Beckham is in the final year of his lucrative contract with the Los Angeles 
Galaxy that will pay him $6.5 million this season. Several European clubs,
 including Queens Park Rangers and Paris Saint-Germain, are already 
knocking on his door.

It doesn’t mean Beckham won’t return to the Galaxy and live out the twilight
 of his career in Hollywood with his celebrity wife and ever expanding family.
 But as always, Beckham is a wanted man with options.

"I'm flattered," Beckham said. "But I live in Los Angeles and I'm a Galaxy player."

He is 36 now and doesn’t move like he once did thanks to an Achilles injury 
suffered two years ago while on loan at AC Milan. It cost him a roster spot on 
England’s 2010 World Cup squad and forced him to come to grips with his own 
football immortality.

“I still have pain,” Beckham says.

And yet, Beckham is still a productive player. He is the league’s leader in 
assists with 15 in just 25 games. And if you think Beckham has lost his passion 
just YouTube his heated exchange with Real Salt Lake coach Jason Kreis
following a match last week.

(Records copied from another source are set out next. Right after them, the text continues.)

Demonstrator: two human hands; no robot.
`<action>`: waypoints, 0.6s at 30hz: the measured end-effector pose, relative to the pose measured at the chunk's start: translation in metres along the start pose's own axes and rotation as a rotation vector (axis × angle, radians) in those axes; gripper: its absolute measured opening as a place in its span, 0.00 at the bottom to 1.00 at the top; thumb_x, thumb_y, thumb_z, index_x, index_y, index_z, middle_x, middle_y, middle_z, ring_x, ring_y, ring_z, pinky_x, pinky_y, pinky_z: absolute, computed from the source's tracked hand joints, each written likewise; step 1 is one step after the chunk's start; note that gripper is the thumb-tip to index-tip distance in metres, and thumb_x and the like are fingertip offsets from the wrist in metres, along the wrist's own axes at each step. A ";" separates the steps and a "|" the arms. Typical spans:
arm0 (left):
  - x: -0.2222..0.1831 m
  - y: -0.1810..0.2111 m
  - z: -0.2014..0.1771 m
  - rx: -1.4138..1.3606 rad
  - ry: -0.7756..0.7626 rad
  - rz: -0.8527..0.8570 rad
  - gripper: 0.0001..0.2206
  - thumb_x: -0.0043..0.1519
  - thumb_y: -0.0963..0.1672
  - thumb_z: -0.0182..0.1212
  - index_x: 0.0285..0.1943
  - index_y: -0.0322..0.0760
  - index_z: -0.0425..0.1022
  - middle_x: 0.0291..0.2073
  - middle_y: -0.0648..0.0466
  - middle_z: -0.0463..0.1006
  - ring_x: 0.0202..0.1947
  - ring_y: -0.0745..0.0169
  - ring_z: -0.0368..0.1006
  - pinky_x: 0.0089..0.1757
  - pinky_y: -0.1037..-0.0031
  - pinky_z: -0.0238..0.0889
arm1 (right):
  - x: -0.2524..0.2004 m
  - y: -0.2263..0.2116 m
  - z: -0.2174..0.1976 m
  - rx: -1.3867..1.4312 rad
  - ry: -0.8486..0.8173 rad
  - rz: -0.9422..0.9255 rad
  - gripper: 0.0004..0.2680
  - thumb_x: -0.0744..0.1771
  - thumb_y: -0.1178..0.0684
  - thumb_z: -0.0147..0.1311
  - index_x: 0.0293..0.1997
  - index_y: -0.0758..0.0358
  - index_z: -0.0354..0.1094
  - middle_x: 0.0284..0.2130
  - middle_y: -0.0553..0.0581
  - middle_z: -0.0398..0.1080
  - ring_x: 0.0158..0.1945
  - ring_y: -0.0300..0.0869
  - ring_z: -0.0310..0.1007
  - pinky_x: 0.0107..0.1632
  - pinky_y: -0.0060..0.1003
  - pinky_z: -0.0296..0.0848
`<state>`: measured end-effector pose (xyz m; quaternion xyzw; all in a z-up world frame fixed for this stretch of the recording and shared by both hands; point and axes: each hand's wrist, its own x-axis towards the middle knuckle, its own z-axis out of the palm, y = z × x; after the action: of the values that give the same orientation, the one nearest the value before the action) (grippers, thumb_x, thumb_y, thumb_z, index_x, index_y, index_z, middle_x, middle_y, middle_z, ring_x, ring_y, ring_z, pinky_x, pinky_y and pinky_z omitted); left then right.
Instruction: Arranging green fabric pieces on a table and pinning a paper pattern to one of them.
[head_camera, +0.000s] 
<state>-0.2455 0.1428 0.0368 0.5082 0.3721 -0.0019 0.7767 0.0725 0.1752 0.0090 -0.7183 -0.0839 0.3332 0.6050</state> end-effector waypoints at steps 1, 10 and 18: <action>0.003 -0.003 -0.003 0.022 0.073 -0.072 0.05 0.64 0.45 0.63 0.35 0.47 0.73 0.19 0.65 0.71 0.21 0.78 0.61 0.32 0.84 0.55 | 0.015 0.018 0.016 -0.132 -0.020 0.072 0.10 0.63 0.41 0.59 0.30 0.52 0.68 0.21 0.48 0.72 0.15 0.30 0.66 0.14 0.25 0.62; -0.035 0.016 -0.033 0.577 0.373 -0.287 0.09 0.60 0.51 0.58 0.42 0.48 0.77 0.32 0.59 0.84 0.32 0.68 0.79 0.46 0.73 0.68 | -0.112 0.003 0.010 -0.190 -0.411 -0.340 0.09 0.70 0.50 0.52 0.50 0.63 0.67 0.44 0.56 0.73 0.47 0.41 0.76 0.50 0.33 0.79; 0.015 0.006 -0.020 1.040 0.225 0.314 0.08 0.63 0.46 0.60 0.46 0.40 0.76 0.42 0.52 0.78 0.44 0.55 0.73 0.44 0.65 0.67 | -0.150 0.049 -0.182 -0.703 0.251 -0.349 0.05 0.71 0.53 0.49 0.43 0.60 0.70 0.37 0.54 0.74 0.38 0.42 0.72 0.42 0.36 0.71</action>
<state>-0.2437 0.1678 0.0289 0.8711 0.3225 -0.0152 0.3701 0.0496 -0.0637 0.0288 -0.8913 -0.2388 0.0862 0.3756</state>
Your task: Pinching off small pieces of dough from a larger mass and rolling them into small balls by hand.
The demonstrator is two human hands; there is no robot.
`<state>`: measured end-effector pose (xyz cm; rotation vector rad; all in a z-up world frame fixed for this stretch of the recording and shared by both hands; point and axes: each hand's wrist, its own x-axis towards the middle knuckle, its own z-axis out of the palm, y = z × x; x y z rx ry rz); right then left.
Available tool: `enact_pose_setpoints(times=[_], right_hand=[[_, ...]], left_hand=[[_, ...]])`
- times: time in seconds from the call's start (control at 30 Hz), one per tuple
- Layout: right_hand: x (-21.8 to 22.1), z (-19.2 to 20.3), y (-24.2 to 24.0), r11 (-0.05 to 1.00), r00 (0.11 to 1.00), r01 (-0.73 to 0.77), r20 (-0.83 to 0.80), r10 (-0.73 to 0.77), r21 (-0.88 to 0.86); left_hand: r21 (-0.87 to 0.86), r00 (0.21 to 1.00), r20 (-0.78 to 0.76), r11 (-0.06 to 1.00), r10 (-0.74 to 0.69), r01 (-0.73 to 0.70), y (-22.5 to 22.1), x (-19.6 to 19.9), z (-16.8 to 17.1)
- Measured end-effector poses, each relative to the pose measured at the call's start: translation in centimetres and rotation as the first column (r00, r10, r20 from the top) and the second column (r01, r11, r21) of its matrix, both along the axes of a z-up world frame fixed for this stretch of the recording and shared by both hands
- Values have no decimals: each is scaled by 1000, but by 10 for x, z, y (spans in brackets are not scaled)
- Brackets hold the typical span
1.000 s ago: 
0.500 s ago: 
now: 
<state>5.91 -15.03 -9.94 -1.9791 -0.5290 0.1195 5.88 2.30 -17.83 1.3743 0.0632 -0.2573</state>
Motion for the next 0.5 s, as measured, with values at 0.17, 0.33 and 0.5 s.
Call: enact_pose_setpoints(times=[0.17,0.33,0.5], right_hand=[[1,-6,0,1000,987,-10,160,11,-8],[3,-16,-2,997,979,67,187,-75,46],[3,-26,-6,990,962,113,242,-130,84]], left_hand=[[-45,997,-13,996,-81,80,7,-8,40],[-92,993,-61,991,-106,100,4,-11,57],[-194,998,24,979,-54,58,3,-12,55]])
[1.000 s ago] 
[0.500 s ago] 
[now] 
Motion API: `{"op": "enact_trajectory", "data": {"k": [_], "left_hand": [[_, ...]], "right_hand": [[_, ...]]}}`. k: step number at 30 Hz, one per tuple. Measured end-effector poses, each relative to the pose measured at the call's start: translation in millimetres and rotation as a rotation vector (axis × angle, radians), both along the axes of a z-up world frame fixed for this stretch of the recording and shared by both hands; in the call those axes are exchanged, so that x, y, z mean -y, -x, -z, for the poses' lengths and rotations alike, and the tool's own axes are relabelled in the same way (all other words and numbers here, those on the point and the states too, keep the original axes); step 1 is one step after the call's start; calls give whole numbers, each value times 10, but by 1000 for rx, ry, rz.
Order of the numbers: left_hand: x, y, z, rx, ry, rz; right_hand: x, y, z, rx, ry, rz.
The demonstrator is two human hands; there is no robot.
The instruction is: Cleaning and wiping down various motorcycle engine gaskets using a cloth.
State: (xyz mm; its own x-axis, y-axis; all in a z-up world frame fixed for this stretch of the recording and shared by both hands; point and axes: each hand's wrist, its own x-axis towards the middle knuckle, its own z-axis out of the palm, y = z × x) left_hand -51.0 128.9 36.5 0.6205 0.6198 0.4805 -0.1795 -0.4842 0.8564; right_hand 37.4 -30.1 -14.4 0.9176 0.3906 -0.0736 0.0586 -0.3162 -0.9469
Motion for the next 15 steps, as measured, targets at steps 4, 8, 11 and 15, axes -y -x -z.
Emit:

Yes, it was unnecessary, but it’s nice to see a
player of Beckham’s status show that he cares.

He showed up in New Jersey without his two top teammates. Landon Donovan
 is injured and Robbie Keane is on international duty with Ireland. Beckham 
and the Galaxy were dominated by Thierry Henry and the Red Bulls, who are
fighting for a playoff spot. The home side won 2-0 while the first-place Galaxy
 prepare for what they hope will be a long postseason run and will culminate 
with Beckham winning his first MLS Cup.

A championship would be a fitting way for Beckham to complete his five-year
 run in MLS. But it won’t define his legacy in the States. His decision to leave
 Real Madrid and join the fledgling league was the best thing that’s happened
 to MLS.

Beckham’s celebrated arrival gave the league instant credibility and paved 
the way for other international stars, including Henry, to leave Europe for the
 United States. Since Beckham arrived in L.A. the league built more soccer
 specific stadiums and expanded into Canada. Slowly but surely MLS has
 found a niche in North America.

Some of the credit goes to Beckham, a cross-over star who appeals to 
men, women and children. He’s represented the league well and always 
conducted himself as a professional on the field. He’s a likeable superstar.

It’s just too bad New York only gets him once a year.